What the task requires >> The data should be written out in full, exactly as it stands, and the pictures dropped.

Start of Recorded data

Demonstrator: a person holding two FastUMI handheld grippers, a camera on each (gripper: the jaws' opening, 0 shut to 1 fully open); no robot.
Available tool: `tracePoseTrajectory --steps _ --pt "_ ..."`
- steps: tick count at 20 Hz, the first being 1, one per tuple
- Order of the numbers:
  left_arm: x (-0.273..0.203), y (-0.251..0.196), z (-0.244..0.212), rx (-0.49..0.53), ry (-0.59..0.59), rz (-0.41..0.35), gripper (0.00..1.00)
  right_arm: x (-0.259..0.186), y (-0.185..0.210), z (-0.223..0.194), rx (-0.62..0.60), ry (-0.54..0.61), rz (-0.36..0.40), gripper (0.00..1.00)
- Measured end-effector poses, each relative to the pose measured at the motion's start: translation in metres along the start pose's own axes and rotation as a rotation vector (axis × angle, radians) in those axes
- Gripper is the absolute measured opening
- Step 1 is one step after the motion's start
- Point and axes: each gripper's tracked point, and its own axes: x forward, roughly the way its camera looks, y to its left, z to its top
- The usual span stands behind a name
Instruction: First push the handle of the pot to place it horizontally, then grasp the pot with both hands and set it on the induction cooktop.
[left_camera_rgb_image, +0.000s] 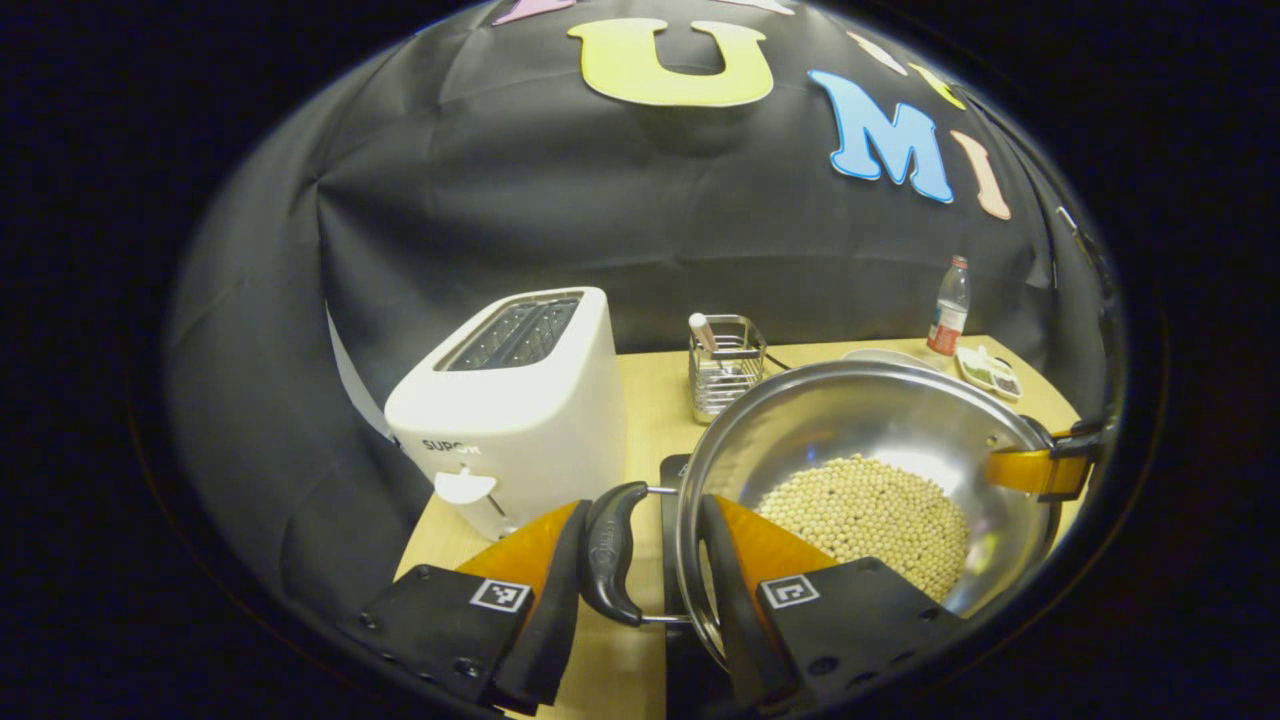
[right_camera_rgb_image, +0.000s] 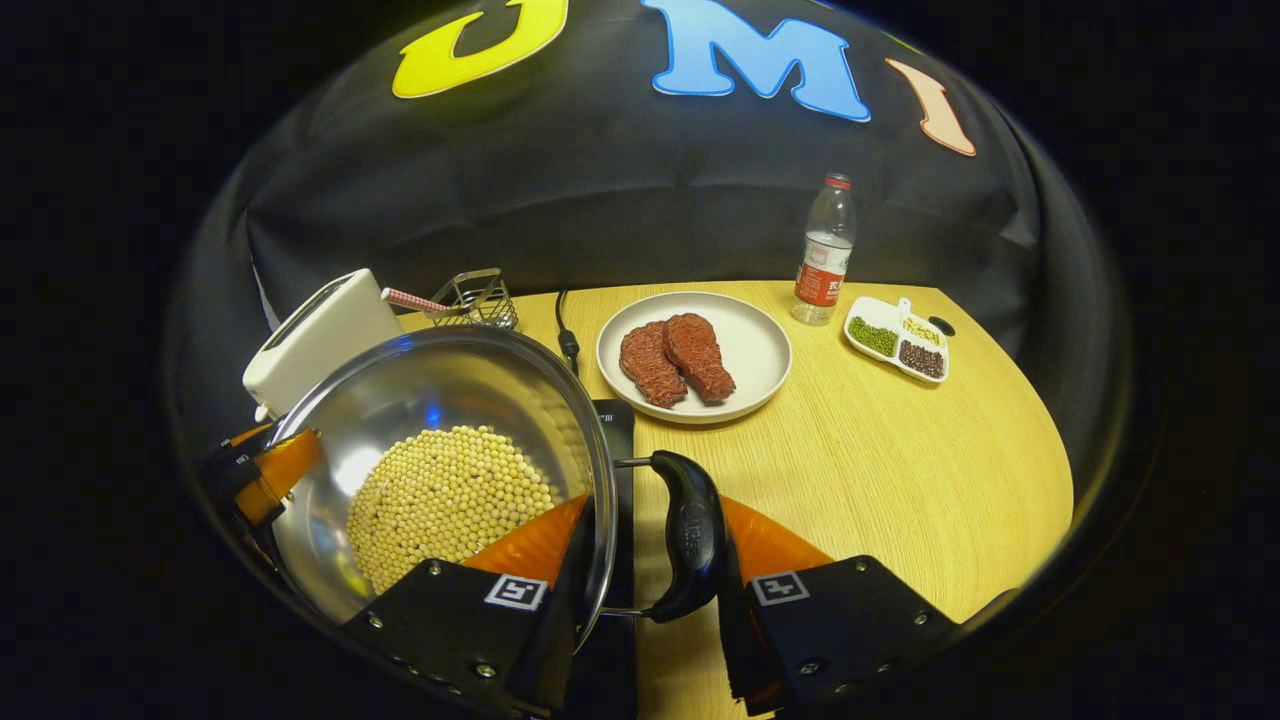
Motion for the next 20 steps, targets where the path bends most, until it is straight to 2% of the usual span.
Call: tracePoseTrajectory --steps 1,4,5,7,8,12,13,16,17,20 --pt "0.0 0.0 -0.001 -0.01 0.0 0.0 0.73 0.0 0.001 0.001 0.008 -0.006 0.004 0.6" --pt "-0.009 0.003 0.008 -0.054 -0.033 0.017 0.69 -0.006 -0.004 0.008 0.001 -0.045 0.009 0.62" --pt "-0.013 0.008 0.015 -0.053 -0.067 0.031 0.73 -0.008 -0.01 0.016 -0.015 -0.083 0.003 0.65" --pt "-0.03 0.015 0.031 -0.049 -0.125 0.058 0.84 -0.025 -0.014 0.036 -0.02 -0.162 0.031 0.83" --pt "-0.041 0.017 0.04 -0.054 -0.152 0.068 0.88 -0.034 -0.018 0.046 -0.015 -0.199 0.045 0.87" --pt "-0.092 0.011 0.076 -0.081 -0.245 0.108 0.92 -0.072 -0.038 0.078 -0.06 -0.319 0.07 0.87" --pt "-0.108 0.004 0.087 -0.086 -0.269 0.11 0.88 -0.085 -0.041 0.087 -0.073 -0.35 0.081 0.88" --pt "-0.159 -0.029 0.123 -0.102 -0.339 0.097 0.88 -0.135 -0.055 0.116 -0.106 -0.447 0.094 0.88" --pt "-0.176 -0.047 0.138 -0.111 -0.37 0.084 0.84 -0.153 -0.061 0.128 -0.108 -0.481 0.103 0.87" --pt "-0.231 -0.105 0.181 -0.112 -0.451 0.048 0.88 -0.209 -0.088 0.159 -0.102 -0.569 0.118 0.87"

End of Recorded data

Answer section >>
Demonstrator: a person holding two FastUMI handheld grippers, a camera on each (gripper: the jaws' opening, 0 shut to 1 fully open); no robot.
Available tool: `tracePoseTrajectory --steps _ --pt "_ ..."`
- steps: tick count at 20 Hz, the first being 1, one per tuple
- Order of the numbers:
  left_arm: x (-0.273..0.203), y (-0.251..0.196), z (-0.244..0.212), rx (-0.49..0.53), ry (-0.59..0.59), rz (-0.41..0.35), gripper (0.00..1.00)
  right_arm: x (-0.259..0.186), y (-0.185..0.210), z (-0.223..0.194), rx (-0.62..0.60), ry (-0.54..0.61), rz (-0.36..0.40), gripper (0.00..1.00)
- Measured end-effector poses, each relative to the pose measured at the motion's start: translation in metres along the start pose's own axes and rotation as a rotation vector (axis × angle, radians) in those axes
- Gripper is the absolute measured opening
- Step 1 is one step after the motion's start
- Point and axes: each gripper's tracked point, and its own axes: x forward, roughly the way its camera looks, y to its left, z to its top
- The usual span stands behind a name
Instruction: First push the handle of the pot to place it horizontally, then grasp the pot with both hands and set it on the induction cooktop.
[left_camera_rgb_image, +0.000s] 
[right_camera_rgb_image, +0.000s] 
Motion for the next 20 steps, targets where the path bends most, until it is straight to 2% of the usual span.
Call: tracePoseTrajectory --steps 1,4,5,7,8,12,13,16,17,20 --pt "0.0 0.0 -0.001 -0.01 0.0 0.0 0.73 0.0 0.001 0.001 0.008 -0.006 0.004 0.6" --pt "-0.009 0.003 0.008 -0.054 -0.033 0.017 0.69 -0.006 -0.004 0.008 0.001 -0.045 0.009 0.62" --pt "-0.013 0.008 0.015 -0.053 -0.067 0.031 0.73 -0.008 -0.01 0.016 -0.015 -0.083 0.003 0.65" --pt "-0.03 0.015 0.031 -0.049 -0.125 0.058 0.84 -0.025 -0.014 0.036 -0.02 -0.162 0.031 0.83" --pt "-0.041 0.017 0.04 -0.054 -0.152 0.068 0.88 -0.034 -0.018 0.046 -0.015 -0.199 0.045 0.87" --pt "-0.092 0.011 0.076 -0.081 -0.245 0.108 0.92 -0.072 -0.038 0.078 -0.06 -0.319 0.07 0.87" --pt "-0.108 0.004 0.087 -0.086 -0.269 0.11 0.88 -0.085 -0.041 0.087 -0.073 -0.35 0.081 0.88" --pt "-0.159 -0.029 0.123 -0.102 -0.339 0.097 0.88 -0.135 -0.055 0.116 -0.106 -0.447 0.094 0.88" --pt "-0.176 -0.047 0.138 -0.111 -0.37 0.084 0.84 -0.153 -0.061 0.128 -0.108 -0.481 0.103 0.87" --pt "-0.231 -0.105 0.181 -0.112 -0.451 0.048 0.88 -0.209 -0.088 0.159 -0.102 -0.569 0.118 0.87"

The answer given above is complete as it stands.